ACTION ITEM:
The entries below are to be copied exactly, with nothing left out.

RECORDS TO USE:
______

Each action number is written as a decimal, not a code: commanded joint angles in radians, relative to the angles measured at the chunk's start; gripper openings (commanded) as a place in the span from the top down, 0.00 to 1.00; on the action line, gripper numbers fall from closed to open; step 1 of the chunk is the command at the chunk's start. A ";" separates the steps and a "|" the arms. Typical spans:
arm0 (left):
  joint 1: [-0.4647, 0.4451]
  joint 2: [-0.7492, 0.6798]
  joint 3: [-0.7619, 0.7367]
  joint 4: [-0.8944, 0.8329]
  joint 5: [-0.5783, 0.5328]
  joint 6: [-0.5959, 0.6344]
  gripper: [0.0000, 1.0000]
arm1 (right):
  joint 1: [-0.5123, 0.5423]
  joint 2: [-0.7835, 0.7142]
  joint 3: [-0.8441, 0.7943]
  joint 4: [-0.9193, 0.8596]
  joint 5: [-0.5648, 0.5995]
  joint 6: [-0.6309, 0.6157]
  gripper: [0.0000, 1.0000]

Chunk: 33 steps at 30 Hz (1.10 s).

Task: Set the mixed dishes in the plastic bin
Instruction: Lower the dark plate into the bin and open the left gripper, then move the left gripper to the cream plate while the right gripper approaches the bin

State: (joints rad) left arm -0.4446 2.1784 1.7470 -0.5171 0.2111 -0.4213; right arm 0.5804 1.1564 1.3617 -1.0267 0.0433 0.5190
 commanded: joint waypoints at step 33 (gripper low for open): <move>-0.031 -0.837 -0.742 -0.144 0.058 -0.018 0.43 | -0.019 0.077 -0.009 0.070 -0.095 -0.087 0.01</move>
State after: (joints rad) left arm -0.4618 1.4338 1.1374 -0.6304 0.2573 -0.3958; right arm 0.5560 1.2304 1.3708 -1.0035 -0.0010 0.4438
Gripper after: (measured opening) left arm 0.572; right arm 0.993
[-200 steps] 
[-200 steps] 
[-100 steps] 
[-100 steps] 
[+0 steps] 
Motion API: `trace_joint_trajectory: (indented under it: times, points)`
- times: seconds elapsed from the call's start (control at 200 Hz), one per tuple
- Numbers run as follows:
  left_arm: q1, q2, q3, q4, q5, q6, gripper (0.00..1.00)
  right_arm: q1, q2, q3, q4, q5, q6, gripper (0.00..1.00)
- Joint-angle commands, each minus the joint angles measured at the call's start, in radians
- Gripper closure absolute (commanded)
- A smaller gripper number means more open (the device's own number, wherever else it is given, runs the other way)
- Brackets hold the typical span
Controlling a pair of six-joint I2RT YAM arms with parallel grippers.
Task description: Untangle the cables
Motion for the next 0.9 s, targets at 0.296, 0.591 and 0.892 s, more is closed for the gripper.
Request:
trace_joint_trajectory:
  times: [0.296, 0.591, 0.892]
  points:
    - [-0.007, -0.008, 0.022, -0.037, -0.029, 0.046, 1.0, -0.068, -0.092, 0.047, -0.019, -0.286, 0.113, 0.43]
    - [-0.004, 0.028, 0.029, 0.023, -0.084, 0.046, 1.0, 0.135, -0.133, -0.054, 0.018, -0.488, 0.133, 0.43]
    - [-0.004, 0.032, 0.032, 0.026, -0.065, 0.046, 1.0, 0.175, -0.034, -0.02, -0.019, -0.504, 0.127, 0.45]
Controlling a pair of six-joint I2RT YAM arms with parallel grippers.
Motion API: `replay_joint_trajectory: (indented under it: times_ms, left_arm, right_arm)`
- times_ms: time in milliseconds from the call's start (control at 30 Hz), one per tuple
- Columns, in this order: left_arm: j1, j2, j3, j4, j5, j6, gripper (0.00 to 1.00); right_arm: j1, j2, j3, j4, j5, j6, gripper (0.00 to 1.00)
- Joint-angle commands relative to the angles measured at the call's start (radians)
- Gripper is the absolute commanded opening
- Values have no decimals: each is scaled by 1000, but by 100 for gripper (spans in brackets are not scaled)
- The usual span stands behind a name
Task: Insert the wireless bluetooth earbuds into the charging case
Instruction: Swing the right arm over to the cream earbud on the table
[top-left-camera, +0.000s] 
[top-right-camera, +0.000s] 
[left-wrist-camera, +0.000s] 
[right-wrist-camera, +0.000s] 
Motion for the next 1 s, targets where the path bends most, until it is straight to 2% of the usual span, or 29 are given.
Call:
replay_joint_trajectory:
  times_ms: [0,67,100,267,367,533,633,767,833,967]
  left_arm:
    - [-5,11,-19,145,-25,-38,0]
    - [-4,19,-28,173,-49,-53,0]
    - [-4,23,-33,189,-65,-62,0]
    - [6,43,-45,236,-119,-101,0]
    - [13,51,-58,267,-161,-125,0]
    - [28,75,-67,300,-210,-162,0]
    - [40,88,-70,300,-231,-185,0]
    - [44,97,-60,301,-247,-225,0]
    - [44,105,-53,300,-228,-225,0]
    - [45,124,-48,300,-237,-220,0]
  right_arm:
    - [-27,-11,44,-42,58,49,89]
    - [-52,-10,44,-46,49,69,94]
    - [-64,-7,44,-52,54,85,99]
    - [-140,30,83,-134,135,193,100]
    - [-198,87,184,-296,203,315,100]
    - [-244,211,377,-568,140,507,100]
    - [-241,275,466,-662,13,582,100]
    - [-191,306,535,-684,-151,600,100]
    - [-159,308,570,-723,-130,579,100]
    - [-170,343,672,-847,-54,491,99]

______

EXERCISE RESPONSE:
Each action number is written as a decimal, not a code: commanded joint angles in radians, relative to the angles measured at the chunk's start; gripper openings (commanded) as a place in the span from the top down, 0.00 to 1.00; on the action line, gripper numbers fall from closed to open; step 1 of the chunk is the command at the chunk's start. A ";" separates the steps and a "|" the arms. Typical spans:
arm0 (left):
  joint 1: [-0.4647, 0.4451]
  joint 2: [-0.7492, 0.6798]
  joint 3: [-0.7619, 0.7367]
  joint 4: [-0.8944, 0.8329]
  joint 5: [-0.5783, 0.5328]
  joint 6: [-0.5959, 0.6344]
  gripper: [0.0000, 1.0000]
arm1 (right):
  joint 1: [-0.5123, 0.5423]
  joint 2: [-0.7835, 0.7142]
  joint 3: [-0.8441, 0.7943]
  joint 4: [-0.9193, 0.8596]
  joint 5: [-0.5648, 0.5995]
  joint 6: [-0.6309, 0.6157]
  gripper: [0.0000, 1.0000]

Chunk: 33 steps at 30 Hz (1.10 s).

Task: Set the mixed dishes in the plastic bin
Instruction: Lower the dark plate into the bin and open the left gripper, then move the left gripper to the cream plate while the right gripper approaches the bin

State: (joints rad) left arm -0.4446 2.1784 1.7470 -0.5171 0.2111 -0.4213; right arm 0.5804 1.1564 1.3617 -1.0267 0.0433 0.5190
 commanded: joint waypoints at step 33 (gripper low for open): <move>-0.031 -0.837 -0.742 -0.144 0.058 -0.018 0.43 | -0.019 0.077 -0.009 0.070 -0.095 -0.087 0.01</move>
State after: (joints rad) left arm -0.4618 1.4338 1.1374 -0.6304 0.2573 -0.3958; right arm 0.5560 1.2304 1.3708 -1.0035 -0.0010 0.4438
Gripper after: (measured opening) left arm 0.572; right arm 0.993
[-200 steps] 
[-200 steps] 
[-100 steps] 
[-100 steps] 
[+0 steps] 
Motion API: `trace_joint_trajectory: (indented under it: times, points)`
- times: seconds elapsed from the call's start (control at 200 Hz), one per tuple
- Numbers run as follows:
  left_arm: q1, q2, q3, q4, q5, q6, gripper (0.00..1.00)
  right_arm: q1, q2, q3, q4, q5, q6, gripper (0.00..1.00)
- Joint-angle commands, each minus the joint angles measured at the call's start, in radians
- Gripper closure absolute (commanded)
- A smaller gripper number means more open (the device's own number, wherever else it is given, runs the other way)
- Brackets hold the typical span
Controlling a pair of six-joint I2RT YAM arms with parallel grippers.
Task description: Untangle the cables
Motion for the next 0.9 s, targets at 0.296, 0.591 and 0.892 s, more is closed for the gripper.
Request:
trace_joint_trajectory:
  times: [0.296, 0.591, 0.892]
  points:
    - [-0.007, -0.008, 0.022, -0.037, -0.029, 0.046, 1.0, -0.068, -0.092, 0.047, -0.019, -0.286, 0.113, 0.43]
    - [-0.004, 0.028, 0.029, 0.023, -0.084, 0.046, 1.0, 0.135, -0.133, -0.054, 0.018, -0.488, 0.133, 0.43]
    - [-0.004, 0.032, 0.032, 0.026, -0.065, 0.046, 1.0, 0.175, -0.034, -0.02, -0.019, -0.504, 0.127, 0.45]
Controlling a pair of six-joint I2RT YAM arms with parallel grippers.
Motion API: `replay_joint_trajectory: (indented under it: times_ms, left_arm, right_arm)`
- times_ms: time in milliseconds from the call's start (control at 30 Hz), one per tuple
- Columns, in this order: left_arm: j1, j2, j3, j4, j5, j6, gripper (0.00 to 1.00); right_arm: j1, j2, j3, j4, j5, j6, gripper (0.00 to 1.00)
- Joint-angle commands relative to the angles measured at the call's start (radians)
- Gripper is the absolute commanded opening
- Values have no decimals: each is scaled by 1000, but by 100 for gripper (spans in brackets are not scaled)
- The usual span stands behind a name
Task: Insert the wireless bluetooth earbuds into the charging case
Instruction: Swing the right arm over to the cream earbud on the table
[top-left-camera, +0.000s] 
[top-right-camera, +0.000s] 
[left-wrist-camera, +0.000s] 
[right-wrist-camera, +0.000s] 
Motion for the next 1 s, targets where the path bends most, until it is straight to 2% of the usual span, or 29 are given.
Call:
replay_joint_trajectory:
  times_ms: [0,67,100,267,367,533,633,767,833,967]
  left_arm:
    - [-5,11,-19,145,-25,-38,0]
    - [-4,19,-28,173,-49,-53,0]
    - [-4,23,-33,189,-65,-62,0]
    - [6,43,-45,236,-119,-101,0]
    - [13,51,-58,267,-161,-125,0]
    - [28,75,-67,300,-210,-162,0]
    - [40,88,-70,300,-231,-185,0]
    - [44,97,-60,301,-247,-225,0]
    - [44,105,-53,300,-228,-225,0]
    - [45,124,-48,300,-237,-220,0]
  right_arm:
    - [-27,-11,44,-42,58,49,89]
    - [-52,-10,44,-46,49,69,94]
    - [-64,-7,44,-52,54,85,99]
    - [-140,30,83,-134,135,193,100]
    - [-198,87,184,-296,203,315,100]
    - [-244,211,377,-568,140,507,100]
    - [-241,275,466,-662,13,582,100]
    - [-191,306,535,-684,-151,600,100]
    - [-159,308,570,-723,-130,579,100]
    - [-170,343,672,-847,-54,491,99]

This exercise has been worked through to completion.